Provided entries:
BEGIN

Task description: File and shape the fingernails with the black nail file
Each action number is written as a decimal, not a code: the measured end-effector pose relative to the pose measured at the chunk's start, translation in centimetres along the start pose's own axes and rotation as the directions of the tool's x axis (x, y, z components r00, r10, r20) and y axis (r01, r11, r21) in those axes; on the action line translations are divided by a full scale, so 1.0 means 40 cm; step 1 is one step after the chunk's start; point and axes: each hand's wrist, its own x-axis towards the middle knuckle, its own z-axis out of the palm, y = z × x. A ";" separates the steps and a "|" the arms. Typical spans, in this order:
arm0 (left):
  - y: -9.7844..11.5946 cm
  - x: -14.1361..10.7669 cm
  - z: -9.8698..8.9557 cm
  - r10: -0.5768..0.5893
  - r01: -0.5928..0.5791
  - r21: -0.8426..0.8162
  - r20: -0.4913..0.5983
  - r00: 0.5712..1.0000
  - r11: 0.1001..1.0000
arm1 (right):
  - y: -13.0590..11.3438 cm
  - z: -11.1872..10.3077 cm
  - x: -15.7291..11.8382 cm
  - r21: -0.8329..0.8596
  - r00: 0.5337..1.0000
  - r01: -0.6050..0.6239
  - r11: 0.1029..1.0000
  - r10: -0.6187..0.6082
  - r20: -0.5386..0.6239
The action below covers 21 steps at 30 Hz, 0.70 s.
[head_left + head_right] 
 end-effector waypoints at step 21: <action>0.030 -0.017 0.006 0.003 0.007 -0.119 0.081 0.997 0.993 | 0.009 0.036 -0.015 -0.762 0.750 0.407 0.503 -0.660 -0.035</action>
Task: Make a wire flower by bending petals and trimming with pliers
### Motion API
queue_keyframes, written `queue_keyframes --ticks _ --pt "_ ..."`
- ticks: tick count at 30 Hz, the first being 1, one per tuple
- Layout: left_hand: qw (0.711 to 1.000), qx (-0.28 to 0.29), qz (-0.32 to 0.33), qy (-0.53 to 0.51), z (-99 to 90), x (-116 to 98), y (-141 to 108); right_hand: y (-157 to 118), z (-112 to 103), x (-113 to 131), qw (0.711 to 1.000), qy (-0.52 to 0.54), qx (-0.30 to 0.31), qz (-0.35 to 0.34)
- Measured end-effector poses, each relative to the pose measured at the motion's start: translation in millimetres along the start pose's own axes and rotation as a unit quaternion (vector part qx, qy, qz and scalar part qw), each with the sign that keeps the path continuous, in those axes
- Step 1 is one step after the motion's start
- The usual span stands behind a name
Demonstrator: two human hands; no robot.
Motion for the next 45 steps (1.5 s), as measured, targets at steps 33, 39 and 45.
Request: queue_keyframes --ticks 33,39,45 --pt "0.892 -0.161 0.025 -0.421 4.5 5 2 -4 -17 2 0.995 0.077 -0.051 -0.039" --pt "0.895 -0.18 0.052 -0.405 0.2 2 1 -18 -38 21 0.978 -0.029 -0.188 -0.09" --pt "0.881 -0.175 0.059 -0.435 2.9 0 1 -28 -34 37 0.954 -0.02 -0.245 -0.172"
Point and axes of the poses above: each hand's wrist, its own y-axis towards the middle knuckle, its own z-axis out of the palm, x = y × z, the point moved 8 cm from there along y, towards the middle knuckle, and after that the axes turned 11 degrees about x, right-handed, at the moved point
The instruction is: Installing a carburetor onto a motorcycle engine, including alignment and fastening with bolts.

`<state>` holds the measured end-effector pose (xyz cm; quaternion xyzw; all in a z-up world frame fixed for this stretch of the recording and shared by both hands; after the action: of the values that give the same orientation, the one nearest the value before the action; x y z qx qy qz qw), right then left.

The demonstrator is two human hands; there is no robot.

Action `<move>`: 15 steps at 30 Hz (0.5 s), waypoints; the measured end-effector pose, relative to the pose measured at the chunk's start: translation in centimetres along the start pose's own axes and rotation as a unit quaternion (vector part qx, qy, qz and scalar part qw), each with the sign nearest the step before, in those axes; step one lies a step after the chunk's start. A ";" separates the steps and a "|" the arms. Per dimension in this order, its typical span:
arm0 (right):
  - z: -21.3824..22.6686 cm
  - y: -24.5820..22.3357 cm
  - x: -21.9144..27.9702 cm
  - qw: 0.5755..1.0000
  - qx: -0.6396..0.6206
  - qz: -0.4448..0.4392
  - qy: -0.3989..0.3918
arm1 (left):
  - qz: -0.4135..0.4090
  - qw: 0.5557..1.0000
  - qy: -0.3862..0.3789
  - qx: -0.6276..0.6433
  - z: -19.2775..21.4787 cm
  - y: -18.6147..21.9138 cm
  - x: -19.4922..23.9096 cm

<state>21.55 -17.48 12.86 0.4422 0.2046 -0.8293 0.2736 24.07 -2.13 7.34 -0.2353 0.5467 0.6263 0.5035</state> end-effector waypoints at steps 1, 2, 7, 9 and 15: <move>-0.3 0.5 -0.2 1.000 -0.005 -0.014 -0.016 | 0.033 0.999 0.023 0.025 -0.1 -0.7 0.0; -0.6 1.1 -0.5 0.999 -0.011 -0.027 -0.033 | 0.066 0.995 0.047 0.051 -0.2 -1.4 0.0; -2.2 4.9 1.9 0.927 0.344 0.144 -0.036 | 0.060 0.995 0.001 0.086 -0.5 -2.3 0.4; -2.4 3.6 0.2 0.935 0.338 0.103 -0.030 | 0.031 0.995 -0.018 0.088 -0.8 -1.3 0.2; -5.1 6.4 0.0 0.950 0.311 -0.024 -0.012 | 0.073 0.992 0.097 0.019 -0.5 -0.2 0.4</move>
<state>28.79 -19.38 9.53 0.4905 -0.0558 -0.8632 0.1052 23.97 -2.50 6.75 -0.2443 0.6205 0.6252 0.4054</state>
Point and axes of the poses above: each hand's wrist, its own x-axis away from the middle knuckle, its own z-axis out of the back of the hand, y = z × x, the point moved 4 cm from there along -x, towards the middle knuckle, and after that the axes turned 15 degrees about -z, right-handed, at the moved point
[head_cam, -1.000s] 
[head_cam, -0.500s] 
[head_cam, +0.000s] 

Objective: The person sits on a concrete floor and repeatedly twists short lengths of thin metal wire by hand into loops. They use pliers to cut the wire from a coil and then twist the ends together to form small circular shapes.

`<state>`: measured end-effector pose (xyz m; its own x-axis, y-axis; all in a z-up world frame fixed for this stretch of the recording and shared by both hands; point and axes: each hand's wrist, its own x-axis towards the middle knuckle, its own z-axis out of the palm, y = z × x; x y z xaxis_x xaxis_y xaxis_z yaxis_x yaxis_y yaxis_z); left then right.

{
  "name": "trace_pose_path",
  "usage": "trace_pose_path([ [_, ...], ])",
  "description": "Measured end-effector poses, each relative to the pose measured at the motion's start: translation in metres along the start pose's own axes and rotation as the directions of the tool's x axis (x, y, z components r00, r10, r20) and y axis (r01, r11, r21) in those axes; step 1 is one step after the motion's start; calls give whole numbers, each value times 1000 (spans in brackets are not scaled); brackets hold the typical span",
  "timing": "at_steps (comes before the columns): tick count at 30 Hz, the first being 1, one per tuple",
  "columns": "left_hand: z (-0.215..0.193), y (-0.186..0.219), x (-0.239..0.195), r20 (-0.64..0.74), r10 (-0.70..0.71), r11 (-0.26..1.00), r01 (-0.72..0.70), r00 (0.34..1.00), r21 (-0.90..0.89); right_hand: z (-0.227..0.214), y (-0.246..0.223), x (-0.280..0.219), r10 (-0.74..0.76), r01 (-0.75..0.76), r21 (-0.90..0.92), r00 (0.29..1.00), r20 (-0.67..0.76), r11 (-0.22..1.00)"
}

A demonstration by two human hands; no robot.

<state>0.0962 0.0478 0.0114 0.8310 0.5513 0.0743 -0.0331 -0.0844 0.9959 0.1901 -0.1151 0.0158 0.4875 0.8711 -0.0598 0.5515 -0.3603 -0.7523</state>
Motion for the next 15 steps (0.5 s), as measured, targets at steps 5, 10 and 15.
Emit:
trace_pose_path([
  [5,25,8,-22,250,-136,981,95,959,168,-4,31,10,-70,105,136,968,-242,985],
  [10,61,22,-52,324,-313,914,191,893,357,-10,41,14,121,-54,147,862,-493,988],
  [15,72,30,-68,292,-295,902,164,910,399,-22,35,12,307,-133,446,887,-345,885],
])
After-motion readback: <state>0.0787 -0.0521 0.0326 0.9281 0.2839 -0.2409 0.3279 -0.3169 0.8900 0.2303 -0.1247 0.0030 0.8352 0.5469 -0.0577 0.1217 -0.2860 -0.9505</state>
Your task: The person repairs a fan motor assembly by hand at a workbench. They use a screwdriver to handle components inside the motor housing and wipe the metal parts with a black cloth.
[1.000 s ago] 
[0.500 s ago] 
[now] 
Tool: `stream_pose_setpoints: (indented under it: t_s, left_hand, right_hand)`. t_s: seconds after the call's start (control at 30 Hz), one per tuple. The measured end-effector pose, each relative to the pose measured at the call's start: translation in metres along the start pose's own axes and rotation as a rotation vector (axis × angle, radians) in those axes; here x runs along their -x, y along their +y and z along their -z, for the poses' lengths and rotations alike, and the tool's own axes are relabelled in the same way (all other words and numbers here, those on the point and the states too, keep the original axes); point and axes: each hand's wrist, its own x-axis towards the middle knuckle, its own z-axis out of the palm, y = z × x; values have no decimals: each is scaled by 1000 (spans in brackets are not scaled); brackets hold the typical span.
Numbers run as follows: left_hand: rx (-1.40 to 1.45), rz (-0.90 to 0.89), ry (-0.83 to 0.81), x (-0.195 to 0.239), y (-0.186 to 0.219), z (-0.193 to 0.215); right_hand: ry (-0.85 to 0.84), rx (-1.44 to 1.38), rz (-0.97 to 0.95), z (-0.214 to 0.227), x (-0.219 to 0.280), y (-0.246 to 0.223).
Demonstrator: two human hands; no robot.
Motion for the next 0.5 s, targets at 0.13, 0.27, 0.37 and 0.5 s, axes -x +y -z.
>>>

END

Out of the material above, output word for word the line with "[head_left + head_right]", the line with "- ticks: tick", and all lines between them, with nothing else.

[head_left + head_right] 
 end-effector waypoints at step 21: <action>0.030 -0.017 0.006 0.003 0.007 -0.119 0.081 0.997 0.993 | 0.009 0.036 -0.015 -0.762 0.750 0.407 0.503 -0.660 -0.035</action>
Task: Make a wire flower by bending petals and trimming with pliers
### Motion API
queue_keyframes, written `queue_keyframes --ticks _ --pt "_ ..."`
- ticks: tick count at 30 Hz, the first being 1, one per tuple

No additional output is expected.